I did stand up an 8' foot board that will be the front piece to show my wife since of scale, and her response was "I thought it was going all the way to the ceiling?". I said, " I can make it taller, don't worry😉".
Right, this is an unflared pipe's end correction, i.e. the pipe's air mass 'slug'/'plug' is > the pipe's cut length, so any closer and it begins to compress/damp it, but considering how far below Fs yours is loading it wouldn't hurt to 'squeeze' it a little, though too much and the horn will start acting like a large sealed cab except with strong/audible 1/2 WL harmonic notches in its response [not good].
Unfortunately, if there's any 'R-O-T' for how much compression one can get away with, I don't know it, so just did it by ear and even then it was for typical vents exiting the rear or bottom, not a ~15" dia. one.
That said, some folks have done the same as when flipped upside down for floor loading by adding a terminus [top] plate with slots on any exposed sides, while others have done similar to what TC did with his 'floor' model BIB, which was to leave it open, but 'scallop' the sides in a pleasing, yet random, pattern to create the terminus.
This 'grill' could be the removable 'tophat'. FWIW, many women have an 'eye' for such 'things' and it gets her a perceived full height column............. Old cast iron heater grates come to mind..........
In general, in a HIFI/HT app, having an air gap under a 'full-range' speaker, especially a BIB, is a bad plan, ditto resting it on something absorptive, so recommend something massive such as a built-up, felt covered MDF or other void free scrap 'pillar' to slide between the casters if you put them on the horns.
GM
Unfortunately, if there's any 'R-O-T' for how much compression one can get away with, I don't know it, so just did it by ear and even then it was for typical vents exiting the rear or bottom, not a ~15" dia. one.
That said, some folks have done the same as when flipped upside down for floor loading by adding a terminus [top] plate with slots on any exposed sides, while others have done similar to what TC did with his 'floor' model BIB, which was to leave it open, but 'scallop' the sides in a pleasing, yet random, pattern to create the terminus.

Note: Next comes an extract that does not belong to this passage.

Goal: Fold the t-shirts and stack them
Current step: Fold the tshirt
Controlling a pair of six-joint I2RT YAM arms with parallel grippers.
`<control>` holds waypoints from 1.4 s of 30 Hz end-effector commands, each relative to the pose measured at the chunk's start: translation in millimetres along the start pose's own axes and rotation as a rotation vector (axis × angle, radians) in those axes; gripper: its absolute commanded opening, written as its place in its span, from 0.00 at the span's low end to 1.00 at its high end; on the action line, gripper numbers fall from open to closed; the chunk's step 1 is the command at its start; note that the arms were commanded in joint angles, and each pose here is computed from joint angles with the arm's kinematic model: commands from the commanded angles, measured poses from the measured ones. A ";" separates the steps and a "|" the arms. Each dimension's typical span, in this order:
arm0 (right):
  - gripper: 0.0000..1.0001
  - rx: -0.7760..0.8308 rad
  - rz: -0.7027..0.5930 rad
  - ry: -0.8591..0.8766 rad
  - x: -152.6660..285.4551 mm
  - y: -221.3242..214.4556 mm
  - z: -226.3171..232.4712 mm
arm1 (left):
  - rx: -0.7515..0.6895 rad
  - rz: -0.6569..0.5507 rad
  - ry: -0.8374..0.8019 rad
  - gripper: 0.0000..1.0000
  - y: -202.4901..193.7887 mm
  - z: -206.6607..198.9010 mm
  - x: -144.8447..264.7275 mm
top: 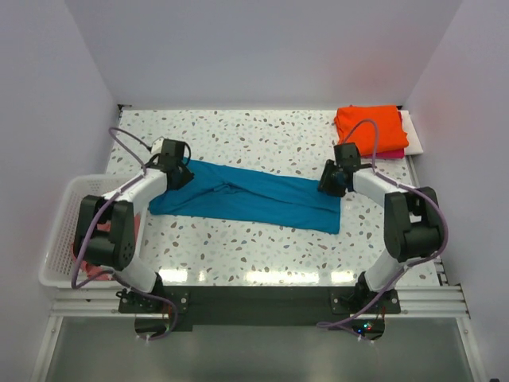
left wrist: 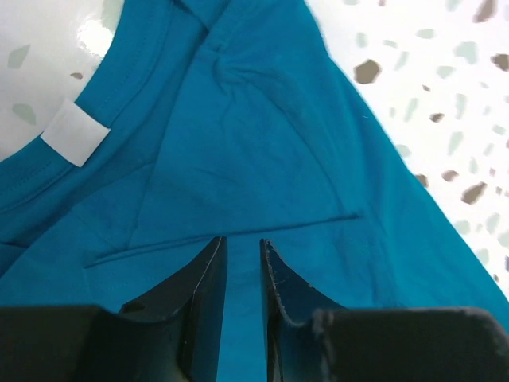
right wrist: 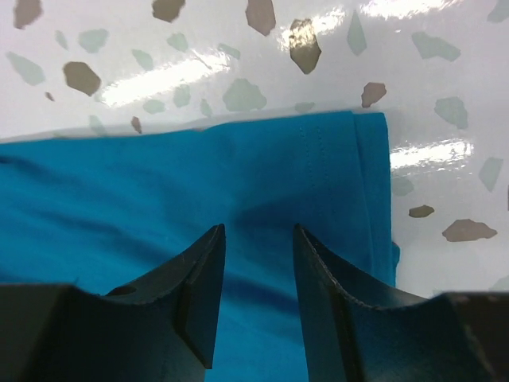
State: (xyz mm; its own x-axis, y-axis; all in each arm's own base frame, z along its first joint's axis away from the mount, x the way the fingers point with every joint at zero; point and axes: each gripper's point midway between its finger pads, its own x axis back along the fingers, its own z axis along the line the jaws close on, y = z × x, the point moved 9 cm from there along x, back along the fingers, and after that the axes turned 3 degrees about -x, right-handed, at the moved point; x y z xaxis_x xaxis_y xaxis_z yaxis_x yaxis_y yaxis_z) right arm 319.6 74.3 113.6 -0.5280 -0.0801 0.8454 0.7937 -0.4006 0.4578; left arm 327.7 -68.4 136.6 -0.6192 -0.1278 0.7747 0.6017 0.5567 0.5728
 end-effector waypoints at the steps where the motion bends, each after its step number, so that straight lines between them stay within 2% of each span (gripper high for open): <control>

This 'grill' could be the removable 'tophat'. FWIW, many women have an 'eye' for such 'things' and it gets her a perceived full height column............. Old cast iron heater grates come to mind..........
In general, in a HIFI/HT app, having an air gap under a 'full-range' speaker, especially a BIB, is a bad plan, ditto resting it on something absorptive, so recommend something massive such as a built-up, felt covered MDF or other void free scrap 'pillar' to slide between the casters if you put them on the horns.
GM
Hi GM - Good to see you around!
I've been having a play with Godzilla's mk2 BIB calculator for the Eikona 2. It gives a tall, slim enclosure - 79h x 11d x 7.2w inches. Quite elegant and even doable as a twin driver column (doubling Vas) - 80h x 13.8d x 9.5w inches.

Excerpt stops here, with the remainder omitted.